Your goal ▸
Only the lines below starting at the one that contains "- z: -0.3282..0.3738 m" and ending at the one that contains "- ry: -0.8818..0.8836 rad" are to be reproduced, exactly and with both ends kept.
▼▼▼
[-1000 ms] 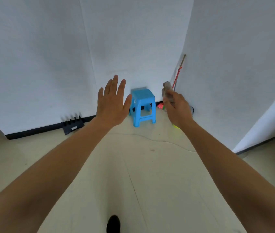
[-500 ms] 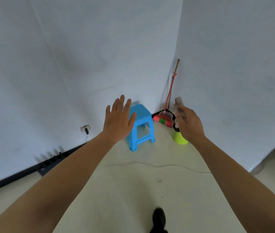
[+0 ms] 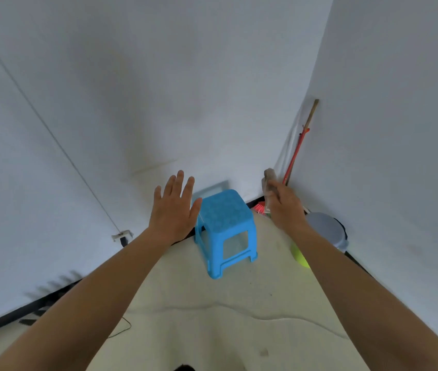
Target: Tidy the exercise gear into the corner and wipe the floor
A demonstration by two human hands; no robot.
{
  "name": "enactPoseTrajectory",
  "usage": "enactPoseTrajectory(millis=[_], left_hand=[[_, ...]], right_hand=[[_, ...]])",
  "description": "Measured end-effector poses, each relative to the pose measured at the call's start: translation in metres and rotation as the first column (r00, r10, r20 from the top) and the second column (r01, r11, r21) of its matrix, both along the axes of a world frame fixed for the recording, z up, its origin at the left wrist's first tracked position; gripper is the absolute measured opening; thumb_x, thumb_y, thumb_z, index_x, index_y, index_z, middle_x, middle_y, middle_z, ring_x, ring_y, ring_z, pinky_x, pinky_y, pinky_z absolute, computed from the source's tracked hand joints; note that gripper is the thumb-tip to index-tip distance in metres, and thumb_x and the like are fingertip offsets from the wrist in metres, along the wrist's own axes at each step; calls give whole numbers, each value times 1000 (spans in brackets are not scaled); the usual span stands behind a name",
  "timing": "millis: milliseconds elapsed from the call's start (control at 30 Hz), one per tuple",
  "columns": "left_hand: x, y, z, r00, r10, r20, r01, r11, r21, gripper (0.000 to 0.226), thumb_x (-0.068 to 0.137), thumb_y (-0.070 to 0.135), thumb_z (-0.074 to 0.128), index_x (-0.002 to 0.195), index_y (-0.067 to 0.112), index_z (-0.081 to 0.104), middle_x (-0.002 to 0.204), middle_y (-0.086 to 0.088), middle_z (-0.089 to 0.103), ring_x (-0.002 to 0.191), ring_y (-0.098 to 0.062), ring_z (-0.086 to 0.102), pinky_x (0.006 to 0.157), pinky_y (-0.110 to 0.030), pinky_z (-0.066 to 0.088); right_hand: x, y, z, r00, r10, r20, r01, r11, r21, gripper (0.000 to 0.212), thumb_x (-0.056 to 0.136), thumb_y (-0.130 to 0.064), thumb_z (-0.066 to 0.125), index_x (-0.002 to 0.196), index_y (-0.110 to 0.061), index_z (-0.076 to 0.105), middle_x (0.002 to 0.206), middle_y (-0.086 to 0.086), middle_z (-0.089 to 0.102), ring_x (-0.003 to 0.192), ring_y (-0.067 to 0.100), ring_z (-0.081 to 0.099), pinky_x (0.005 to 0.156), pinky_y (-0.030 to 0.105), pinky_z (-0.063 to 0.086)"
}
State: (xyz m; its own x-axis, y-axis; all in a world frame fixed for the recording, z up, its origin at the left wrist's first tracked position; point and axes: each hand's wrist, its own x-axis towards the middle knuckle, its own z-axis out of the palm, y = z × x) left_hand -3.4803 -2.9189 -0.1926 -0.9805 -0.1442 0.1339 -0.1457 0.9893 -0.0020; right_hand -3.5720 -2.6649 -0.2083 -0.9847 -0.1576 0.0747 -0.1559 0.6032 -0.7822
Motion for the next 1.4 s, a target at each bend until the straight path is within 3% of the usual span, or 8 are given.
enactPoseTrajectory(millis=[233, 400, 467, 600, 767, 1000, 1133, 1400], left_hand=[[-151, -88, -65, 994, 2, 109, -7, 999, 45, 66, 102, 50, 9, 158, 17, 7, 166, -11, 0, 152, -29, 7, 121, -53, 14], [-263, -132, -112, 968, -80, 239, 56, 993, 107, 62, 104, 47, 13, 158, 18, 1, 166, -9, -7, 153, -26, 1, 122, -50, 12], [-300, -144, -134, 952, -121, 280, 90, 988, 123, 61, 105, 46, 15, 158, 18, 3, 166, -9, -5, 153, -26, 3, 121, -49, 14], [-353, -152, -198, 913, -162, 374, 98, 978, 184, 60, 105, 44, 22, 157, 15, 11, 165, -11, 4, 151, -28, 12, 118, -48, 22], [-381, -147, -326, 838, -203, 507, 96, 969, 229, 61, 103, 42, 16, 156, 12, 17, 164, -15, 12, 149, -29, 19, 116, -46, 29], [-383, -120, -483, 755, -203, 624, 52, 967, 251, 60, 99, 24, 43, 154, 10, 23, 163, -15, 14, 148, -31, 23, 111, -47, 35], [-369, -108, -523, 721, -203, 662, 50, 969, 243, 61, 97, 27, 41, 154, 12, 24, 164, -12, 13, 150, -30, 17, 102, -47, 44], [-390, -116, -497, 704, -200, 681, 95, 977, 189, 55, 103, 30, 32, 155, 18, 19, 164, -5, 15, 149, -23, 18, 113, -46, 31]], right_hand=[[-136, -86, -50, 998, 37, 56, -36, 999, -31, 28, 105, -35, 35, 108, -28, 62, 108, -5, 68, 97, 13, 64, 86, 36, 49], [-214, -139, -81, 989, -26, 144, 33, 998, -47, 33, 105, -22, 38, 75, -22, 51, 73, 11, 53, 64, 19, 48, 75, 40, 42], [-243, -153, -93, 984, -21, 180, 32, 997, -63, 32, 107, -22, 35, 78, -29, 44, 72, 14, 43, 70, 40, 47, 72, 49, 44], [-297, -167, -156, 962, -54, 269, 40, 998, 57, 29, 107, -30, 36, 131, -33, 52, 101, -5, 65, 92, 20, 62, 88, 44, 50], [-343, -180, -274, 905, -160, 395, 118, 985, 128, 51, 105, -24, 41, 155, -29, 30, 133, 3, 61, 111, 25, 61, 94, 38, 44], [-350, -190, -447, 925, -16, 380, -85, 965, 249, 55, 107, -34, 36, 159, -22, 24, 158, 4, 40, 133, 22, 45, 105, 33, 34], [-310, -174, -519, 863, 181, 472, -426, 763, 485, 69, 96, -50, 23, 160, -25, 21, 168, 9, 13, 149, 37, 26, 114, 53, 30], [-336, -175, -486, 811, 185, 554, -484, 744, 460, 62, 104, -33, 46, 160, -29, 20, 169, 7, 7, 153, 33, 13, 121, 48, 15]])
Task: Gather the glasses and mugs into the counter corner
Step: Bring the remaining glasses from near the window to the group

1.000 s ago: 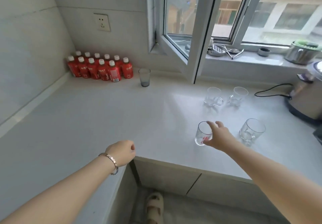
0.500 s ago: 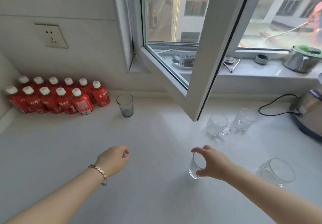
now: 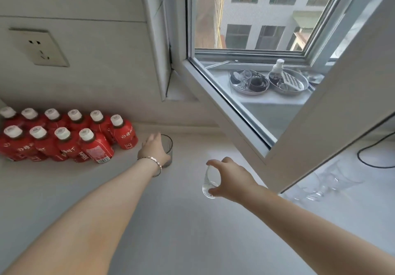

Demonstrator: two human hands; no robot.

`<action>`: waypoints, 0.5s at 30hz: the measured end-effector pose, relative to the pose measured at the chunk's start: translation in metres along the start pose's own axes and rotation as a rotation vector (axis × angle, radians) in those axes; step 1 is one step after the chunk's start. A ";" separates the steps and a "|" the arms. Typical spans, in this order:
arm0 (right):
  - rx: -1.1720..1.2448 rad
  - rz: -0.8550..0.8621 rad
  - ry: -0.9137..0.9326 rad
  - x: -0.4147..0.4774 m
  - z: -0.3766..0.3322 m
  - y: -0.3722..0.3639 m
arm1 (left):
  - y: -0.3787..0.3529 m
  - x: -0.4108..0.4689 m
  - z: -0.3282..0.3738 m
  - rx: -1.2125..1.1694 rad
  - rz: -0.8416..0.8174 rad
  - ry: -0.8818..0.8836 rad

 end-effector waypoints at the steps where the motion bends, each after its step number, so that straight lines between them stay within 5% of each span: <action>1: 0.004 -0.005 -0.002 0.002 0.001 -0.001 | 0.001 0.001 -0.002 -0.002 0.034 0.011; 15: -0.049 -0.057 0.075 -0.061 0.015 -0.017 | -0.005 -0.176 -0.023 -0.088 0.040 -0.022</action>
Point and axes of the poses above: each hand's wrist, its own x-axis towards the middle knuckle, its own y-axis out of the back of the hand, z = x × y, the point moved 6 cm from there along x, towards the middle knuckle
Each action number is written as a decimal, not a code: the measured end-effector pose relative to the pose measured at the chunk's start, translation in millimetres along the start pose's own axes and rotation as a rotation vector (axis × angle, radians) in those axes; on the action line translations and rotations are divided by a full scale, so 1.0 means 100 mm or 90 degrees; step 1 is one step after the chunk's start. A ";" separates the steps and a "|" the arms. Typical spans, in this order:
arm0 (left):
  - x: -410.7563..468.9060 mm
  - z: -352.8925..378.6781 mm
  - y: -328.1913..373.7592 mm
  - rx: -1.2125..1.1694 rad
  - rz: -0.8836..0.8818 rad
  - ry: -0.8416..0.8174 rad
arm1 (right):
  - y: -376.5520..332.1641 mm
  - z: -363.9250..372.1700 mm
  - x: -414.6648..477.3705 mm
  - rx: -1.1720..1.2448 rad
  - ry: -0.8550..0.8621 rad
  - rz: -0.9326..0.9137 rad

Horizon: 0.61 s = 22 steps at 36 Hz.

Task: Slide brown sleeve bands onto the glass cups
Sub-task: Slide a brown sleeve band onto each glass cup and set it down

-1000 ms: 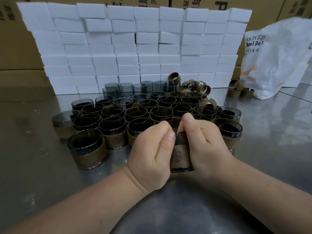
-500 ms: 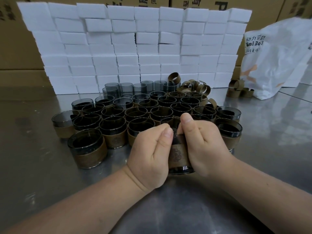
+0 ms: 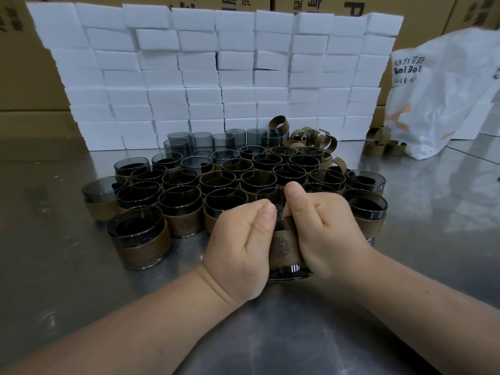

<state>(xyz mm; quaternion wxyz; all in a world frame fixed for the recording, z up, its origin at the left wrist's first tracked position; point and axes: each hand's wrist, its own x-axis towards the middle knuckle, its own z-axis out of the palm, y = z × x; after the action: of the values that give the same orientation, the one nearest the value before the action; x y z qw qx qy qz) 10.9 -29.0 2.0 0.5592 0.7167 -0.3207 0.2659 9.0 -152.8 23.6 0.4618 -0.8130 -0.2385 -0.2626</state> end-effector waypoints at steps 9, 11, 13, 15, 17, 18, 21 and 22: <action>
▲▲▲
Answer section ▸
  - z: -0.3282..0.3738 m
  - rx: -1.2125..1.1694 rad
  - rz: -0.8416..0.8174 rad
  - ry: -0.8818..0.8836 rad

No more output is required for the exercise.